How can a decision cycle model explain this form of cycling between exploring what can be done and deciding what one's goals ought to be? In the decision cycle account, both the goals of the agent and his action repertoire are always well defined. We are supposed to know in advance what we want to achieve, and what we can do. It is the job of a good interface to make these possible actions visible. In rare instances where we don't know what we can do, we may have to probe the environment. But then the meaning of the available commands or icons is supposed to be evident. Information hunting expeditions of the sort I undertook in Photoshop are impossible to explain in a decision cycle account because their purpose is not just to discover the full range of actions that are available, they are also supposed to teach what those actions mean -- the state transformation the actions produce.

It is not likely that any simple augmentation of the decision cycle can accommodate the need to oscillate between discovering what can be done and choosing a goal. Agents are assumed to have advance knowledge of their goals. They either know what the environment looks like when the goal state is achieved (as in tic tac toe), or they have an operational test for deciding whether a particular state qualifies as a goal state.
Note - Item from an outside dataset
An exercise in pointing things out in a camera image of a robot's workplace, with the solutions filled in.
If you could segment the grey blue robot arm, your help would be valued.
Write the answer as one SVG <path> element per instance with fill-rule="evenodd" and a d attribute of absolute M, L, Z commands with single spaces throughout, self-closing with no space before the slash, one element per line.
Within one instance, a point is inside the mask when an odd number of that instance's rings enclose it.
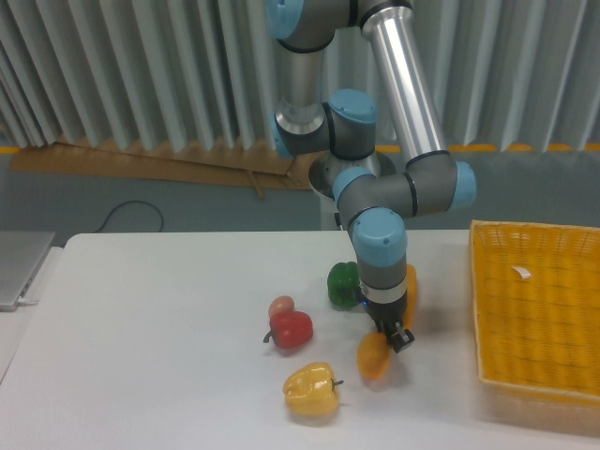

Both requirements are unrealistic. Consider my effort at creating a figure again. Did I have clear and distinct mental image of the final figure I hoped to create? No. My understanding of how images can be transformed was too impoverished to be able to visualize what I wanted. Did I have an operational test of adequacy? Again I think not. I didn't have an absolute test of adequacy because I didn't really know the kind of figure I might hope for. I didn't have a relative test of adequacy which indicated when a figure was good enough, because as I learned more about what was possible I learned more about what I would accept. I was developing a metric of goodness as I went along. The upshot, it seems to me, is that the type of interactive discovery characteristic of much creative work lies outside the decision cycle model of activity. To accommodate it we must make serious revisions to the model.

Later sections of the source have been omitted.